# What you have to do:
Could you return the data below exactly as it appears?

(Beginning of Data records)

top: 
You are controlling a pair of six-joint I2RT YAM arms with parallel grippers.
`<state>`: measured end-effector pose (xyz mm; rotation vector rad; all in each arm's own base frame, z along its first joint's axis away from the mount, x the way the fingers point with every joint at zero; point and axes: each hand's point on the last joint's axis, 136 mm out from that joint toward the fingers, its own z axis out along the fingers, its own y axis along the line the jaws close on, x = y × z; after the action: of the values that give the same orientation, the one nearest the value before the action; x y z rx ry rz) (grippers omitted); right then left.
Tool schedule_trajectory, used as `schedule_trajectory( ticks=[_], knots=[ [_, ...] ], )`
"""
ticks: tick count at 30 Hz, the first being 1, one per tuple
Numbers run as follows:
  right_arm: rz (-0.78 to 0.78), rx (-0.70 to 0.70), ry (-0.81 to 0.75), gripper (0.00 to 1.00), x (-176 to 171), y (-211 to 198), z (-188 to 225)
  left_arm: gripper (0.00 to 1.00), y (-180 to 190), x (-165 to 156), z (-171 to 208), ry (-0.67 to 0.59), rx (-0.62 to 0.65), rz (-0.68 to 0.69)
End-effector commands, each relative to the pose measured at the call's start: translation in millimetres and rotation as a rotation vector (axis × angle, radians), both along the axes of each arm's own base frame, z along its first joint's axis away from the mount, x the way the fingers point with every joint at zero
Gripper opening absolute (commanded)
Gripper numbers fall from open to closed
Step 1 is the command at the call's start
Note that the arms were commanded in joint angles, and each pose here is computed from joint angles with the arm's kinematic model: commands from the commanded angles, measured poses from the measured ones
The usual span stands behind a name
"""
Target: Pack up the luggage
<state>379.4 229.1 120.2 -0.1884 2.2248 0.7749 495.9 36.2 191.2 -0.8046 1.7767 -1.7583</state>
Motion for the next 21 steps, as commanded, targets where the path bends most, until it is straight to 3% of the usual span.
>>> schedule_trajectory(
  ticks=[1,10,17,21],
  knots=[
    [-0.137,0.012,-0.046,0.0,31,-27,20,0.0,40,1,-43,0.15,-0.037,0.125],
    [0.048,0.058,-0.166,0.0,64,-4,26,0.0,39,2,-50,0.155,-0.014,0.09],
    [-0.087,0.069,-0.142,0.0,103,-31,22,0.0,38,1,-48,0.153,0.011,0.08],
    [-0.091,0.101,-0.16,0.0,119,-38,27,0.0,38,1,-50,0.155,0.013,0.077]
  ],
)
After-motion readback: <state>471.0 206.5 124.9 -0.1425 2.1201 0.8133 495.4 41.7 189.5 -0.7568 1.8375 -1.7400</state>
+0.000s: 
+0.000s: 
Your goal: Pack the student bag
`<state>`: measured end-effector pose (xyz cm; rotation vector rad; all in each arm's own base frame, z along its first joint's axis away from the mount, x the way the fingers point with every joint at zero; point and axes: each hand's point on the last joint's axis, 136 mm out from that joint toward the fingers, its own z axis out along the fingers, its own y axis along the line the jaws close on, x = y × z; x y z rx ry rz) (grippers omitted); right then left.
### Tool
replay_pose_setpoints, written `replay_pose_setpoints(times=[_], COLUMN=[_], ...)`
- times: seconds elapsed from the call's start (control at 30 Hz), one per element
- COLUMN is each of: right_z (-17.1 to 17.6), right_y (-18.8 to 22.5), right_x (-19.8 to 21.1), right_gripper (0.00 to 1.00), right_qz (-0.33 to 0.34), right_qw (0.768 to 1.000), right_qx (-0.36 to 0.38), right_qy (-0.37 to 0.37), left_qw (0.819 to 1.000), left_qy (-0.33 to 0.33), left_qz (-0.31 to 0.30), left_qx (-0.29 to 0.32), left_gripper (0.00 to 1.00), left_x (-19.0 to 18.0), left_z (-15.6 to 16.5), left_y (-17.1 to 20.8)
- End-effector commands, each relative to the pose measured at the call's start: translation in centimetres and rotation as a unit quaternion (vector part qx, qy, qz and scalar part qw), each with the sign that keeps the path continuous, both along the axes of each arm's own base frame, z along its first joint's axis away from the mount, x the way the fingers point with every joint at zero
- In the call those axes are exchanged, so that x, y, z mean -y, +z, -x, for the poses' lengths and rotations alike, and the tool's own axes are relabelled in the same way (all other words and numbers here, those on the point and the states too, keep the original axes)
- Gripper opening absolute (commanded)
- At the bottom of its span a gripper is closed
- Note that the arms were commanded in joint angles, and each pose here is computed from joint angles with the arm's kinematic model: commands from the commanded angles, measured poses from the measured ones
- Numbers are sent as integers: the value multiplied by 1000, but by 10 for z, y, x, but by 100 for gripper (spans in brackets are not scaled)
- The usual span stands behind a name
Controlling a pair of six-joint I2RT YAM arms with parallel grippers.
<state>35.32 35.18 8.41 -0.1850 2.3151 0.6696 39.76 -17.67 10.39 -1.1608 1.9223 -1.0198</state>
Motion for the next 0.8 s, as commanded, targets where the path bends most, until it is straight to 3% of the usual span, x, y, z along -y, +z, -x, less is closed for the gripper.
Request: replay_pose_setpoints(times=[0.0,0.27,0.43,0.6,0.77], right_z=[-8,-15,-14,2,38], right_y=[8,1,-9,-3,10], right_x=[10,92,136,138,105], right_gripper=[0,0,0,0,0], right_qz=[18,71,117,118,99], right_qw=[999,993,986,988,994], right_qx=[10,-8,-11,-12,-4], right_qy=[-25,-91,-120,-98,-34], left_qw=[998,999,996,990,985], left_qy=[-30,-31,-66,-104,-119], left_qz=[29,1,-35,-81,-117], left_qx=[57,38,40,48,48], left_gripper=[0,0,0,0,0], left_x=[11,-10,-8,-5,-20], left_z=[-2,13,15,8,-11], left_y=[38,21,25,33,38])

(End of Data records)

# Exercise output:
top: 
You are controlling a pair of six-joint I2RT YAM arms with parallel grippers.
`<state>`: measured end-effector pose (xyz mm; rotation vector rad; all in each arm's own base frame, z along its first joint's axis away from the mount, x the way the fingers point with every joint at zero; point and axes: each hand's point on the last joint's axis, 136 mm out from that joint toward the fingers, its own z axis out along the fingers, its own y axis along the line the jaws close on, x = y × z; after the action: of the values that give the same orientation, the one nearest the value before the action; x y z rx ry rz) (grippers omitted); right then left.
Tool schedule_trajectory, used as `schedule_trajectory( ticks=[_], knots=[ [_, ...] ], )`
"""
ticks: tick count at 30 Hz, the first being 1, one per tuple
Numbers run as follows:
  right_arm: rz (-0.78 to 0.78), rx (-0.70 to 0.70), ry (-0.81 to 0.75), gripper (0.00 to 1.00), x (-176 to 171), y (-211 to 198), z (-188 to 225)
  left_arm: gripper (0.00 to 1.00), y (-180 to 190), x (-165 to 156), z (-171 to 208), ry (-0.67 to 0.59), rx (-0.62 to 0.65), rz (-0.68 to 0.69)
End-effector commands, each relative to the pose measured at the call's start: translation in millimetres and rotation as a rotation vector (axis × angle, radians), both along the axes of each arm's own base frame, z along its first joint's axis away from the mount, x the way the fingers point with every joint at zero
Gripper opening absolute (commanded)
Gripper numbers fall from open to closed
Step 1 is the command at the call's start
Note that the arms were commanded in joint angles, and each pose here is computed from joint angles with the arm's kinematic model: commands from the commanded angles, measured poses from the measured ones
The usual span stands behind a name
"""
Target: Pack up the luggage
<state>379.4 229.1 120.2 -0.1884 2.2248 0.7749 495.9 36.2 191.2 -0.8046 1.7767 -1.7583</state>
Motion for the next 21 steps, as commanded, targets where the path bends most, until it is straight to 3% of the usual span.
>>> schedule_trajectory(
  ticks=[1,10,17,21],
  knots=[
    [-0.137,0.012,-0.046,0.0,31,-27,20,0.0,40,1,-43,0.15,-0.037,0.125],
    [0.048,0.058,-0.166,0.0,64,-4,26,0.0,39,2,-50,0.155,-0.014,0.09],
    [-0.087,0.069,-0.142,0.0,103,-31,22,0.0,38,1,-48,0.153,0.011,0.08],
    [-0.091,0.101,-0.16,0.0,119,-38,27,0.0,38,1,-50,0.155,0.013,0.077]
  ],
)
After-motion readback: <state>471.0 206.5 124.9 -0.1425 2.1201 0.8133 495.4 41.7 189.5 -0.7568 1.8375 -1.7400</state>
+0.000s: 
+0.000s: 
Your goal: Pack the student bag
`<state>`: measured end-effector pose (xyz cm; rotation vector rad; all in each arm's own base frame, z along its first joint's axis away from the mount, x the way the fingers point with every joint at zero; point and axes: each hand's point on the last joint's axis, 136 mm out from that joint toward the fingers, its own z axis out along the fingers, its own y axis along the line the jaws close on, x = y × z; x y z rx ry rz) (grippers omitted); right then left.
### Tool
replay_pose_setpoints, written `replay_pose_setpoints(times=[_], COLUMN=[_], ...)`
- times: seconds elapsed from the call's start (control at 30 Hz), one per element
- COLUMN is each of: right_z (-17.1 to 17.6), right_y (-18.8 to 22.5), right_x (-19.8 to 21.1), right_gripper (0.00 to 1.00), right_qz (-0.33 to 0.34), right_qw (0.768 to 1.000), right_qx (-0.36 to 0.38), right_qy (-0.37 to 0.37), left_qw (0.819 to 1.000), left_qy (-0.33 to 0.33), left_qz (-0.31 to 0.30), left_qx (-0.29 to 0.32), left_gripper (0.00 to 1.00), left_x (-19.0 to 18.0), left_z (-15.6 to 16.5), left_y (-17.1 to 20.8)
- End-effector commands, each relative to the pose measured at the call's start: translation in centimetres and rotation as a unit quaternion (vector part qx, qy, qz and scalar part qw), each with the sign that keeps the path continuous, both along the axes of each arm's own base frame, z along its first joint's axis away from the mount, x the way the fingers point with every joint at zero
- In the call those axes are exchanged, so that x, y, z mean -y, +z, -x, for the poses' lengths and rotations alike, and the tool's own axes are relabelled in the same way (all other words and numbers here, those on the point and the states too, keep the original axes)
- Gripper opening absolute (commanded)
- At the bottom of its span a gripper is closed
- Note that the arms were commanded in joint angles, and each pose here is computed from joint angles with the arm's kinematic model: commands from the commanded angles, measured poses from the measured ones
- Numbers are sent as integers: the value multiplied by 1000, but by 10 for z, y, x, but by 100 for gripper (spans in brackets are not scaled)
- The usual span stands behind a name
Controlling a pair of six-joint I2RT YAM arms with parallel grippers.
<state>35.32 35.18 8.41 -0.1850 2.3151 0.6696 39.76 -17.67 10.39 -1.1608 1.9223 -1.0198</state>
Motion for the next 0.8 s, as commanded, targets where the path bends most, until it is straight to 3% of the usual span, x, y, z along -y, +z, -x, less is closed for the gripper.
Request: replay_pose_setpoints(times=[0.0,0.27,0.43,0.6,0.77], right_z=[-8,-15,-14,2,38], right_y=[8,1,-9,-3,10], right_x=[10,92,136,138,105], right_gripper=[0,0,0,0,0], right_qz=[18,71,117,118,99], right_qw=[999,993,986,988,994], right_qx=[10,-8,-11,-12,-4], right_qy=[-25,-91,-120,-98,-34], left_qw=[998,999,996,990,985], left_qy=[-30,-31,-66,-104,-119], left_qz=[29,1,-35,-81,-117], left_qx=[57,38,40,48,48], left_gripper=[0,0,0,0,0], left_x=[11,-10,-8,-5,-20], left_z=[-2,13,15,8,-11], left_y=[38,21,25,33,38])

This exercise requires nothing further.